Deux cornes noires décorent le front des statues du hall d’entrée, des langues de feu mèchent les rampes d’escalier et les ouvreurs sont coiffés d’une calotte de velours rouge surmontée de deux cornes de diablotin : on n’est pas encore entré dans la salle Favart que le spectacle a déjà commencé. Au cours de sa présentation en salle Bizet, la conseillère artistique de l'Opéra-Comique Agnès Terrier insiste bien sur la nature particulière de cette production de Faust de Gounod, créée à Lille en mai dernier : reprenant l’œuvre dans la version de sa création, on plonge dans un « théâtre total ».

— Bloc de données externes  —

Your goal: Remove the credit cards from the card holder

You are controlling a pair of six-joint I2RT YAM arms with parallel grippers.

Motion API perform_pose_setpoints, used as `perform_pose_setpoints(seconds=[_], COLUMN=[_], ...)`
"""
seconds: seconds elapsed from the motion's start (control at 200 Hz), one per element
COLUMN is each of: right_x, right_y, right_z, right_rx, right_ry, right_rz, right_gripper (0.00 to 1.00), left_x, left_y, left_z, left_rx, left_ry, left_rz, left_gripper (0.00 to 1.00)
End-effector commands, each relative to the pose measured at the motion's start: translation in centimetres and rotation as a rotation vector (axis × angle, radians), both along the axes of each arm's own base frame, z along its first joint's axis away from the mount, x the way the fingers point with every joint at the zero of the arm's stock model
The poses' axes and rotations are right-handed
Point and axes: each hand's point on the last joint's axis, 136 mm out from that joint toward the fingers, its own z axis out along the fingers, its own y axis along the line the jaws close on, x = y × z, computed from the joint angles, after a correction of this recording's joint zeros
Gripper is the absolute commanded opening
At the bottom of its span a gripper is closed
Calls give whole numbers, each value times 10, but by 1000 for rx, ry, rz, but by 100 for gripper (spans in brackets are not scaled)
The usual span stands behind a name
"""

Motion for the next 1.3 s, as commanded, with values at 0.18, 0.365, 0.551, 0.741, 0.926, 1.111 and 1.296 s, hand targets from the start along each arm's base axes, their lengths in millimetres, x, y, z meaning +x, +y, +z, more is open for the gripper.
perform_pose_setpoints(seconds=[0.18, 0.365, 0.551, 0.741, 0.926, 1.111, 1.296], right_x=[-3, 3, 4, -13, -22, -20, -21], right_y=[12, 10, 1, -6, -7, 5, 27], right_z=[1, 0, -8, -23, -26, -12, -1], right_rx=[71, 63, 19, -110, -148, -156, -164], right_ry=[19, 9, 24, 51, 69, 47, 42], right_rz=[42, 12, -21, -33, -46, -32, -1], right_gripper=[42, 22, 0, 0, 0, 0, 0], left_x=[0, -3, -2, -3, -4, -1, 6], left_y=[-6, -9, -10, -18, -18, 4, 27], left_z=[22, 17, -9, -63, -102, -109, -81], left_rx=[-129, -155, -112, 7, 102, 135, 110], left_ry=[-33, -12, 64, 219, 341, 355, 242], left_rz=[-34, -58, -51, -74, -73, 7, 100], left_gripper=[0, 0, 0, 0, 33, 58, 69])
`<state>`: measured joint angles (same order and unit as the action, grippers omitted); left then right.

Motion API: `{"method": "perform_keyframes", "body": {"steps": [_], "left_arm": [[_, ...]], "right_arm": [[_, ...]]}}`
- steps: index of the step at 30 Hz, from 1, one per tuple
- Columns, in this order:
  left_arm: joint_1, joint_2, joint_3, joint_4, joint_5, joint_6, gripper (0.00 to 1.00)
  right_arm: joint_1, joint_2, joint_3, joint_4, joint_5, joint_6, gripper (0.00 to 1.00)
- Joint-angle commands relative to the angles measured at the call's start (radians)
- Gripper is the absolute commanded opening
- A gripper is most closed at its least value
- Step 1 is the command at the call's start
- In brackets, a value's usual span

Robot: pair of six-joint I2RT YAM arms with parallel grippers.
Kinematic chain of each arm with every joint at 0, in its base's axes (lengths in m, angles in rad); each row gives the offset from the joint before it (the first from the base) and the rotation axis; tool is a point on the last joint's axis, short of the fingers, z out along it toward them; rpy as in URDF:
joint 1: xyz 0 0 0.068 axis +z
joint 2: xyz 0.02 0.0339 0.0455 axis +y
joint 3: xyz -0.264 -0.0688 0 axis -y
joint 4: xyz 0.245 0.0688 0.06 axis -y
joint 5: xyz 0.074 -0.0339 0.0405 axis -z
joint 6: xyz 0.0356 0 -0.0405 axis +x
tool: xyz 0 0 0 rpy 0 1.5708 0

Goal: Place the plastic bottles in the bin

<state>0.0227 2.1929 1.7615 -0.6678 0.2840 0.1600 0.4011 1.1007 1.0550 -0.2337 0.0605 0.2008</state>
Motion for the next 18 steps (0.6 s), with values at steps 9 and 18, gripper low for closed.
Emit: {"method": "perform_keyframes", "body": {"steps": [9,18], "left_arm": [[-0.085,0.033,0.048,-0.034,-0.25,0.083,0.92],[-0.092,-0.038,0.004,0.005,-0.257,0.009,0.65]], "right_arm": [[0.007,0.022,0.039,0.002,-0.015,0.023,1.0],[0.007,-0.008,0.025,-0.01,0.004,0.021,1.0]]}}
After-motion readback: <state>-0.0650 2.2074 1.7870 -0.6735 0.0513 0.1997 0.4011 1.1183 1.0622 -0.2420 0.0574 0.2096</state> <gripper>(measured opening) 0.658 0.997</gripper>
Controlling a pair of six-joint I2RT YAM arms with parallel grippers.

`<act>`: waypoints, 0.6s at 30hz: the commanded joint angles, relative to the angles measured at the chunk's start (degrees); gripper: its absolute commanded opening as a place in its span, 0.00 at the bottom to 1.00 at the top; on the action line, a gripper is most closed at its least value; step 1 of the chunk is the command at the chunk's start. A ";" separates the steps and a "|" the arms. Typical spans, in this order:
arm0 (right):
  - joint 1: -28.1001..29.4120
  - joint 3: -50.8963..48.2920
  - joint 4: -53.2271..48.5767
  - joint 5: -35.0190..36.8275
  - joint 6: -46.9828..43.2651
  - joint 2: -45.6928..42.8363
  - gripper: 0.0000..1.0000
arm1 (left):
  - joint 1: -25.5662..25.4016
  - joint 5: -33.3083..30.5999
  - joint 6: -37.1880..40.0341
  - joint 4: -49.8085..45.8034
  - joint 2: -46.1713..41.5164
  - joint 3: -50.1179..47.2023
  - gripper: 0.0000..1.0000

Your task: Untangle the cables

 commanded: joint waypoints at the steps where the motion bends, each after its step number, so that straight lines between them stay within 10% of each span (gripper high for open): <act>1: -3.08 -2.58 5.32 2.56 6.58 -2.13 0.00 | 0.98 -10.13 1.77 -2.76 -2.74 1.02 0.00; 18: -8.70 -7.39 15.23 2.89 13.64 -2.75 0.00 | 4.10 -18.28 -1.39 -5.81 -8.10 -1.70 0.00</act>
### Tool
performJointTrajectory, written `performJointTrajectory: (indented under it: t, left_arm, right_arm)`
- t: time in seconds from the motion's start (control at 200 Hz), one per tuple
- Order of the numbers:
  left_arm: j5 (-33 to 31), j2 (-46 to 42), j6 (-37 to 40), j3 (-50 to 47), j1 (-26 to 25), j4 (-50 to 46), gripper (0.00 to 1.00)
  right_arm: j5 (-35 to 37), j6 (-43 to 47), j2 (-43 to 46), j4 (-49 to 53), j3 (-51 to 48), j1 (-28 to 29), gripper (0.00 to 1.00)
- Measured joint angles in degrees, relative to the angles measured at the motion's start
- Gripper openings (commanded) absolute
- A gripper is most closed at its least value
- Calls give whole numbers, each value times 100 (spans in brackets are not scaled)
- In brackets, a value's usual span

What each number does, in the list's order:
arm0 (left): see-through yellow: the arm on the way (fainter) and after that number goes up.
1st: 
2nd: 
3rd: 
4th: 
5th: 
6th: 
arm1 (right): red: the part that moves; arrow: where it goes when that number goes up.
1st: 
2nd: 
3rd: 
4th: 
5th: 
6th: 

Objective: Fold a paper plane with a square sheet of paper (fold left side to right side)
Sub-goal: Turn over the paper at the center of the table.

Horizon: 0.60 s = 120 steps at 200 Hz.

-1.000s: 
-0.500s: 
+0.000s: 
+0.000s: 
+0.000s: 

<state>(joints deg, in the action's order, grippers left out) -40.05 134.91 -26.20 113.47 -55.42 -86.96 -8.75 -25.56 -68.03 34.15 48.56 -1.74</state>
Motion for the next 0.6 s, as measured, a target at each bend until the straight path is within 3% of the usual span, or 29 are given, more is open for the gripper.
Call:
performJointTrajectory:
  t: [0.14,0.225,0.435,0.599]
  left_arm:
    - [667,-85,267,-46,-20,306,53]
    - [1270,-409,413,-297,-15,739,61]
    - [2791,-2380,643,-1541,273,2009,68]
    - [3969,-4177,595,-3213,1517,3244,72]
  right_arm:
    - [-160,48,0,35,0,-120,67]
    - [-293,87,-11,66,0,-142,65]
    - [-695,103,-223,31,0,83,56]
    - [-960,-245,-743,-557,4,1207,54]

Julien Dran (Dr Faust), Jérôme Boutillier (Méphistophélès), chœur de l’Opéra de Lille © Stefan Brion
Julien Dran (Dr Faust), Jérôme Boutillier (Méphistophélès), chœur de l’Opéra de Lille
© Stefan Brion

Cette version originale de Faust est une curiosité en soi tant on est habitué à la version grand opéra. Quelques récitatifs laissent place à des dialogues parlés et autres mélodrames (dialogues parlés avec musique d’ambiance de l’orchestre) et des numéros inédits remplacent certains passages ou sont ajoutés à l’œuvre : le « Veau d’or » laisse place à un air mystérieux de Méphistophélès sur la symbolique des chiffres et de la mort, une cabalette (dont la partition a été retrouvée par hasard dans une brocante !) suit « Salut ! Demeure chaste et pure »… Loin de gêner l’auditeur curieux, la cohérence de cette version d’origine rend l’intrigue plus fluide. Ainsi le trio Faust – Wagner – Siebel pendant le prologue introduit des relations survolées dans la version habituelle, tandis que Marguerite donne sa médaille à Valentin lors de leurs adieux.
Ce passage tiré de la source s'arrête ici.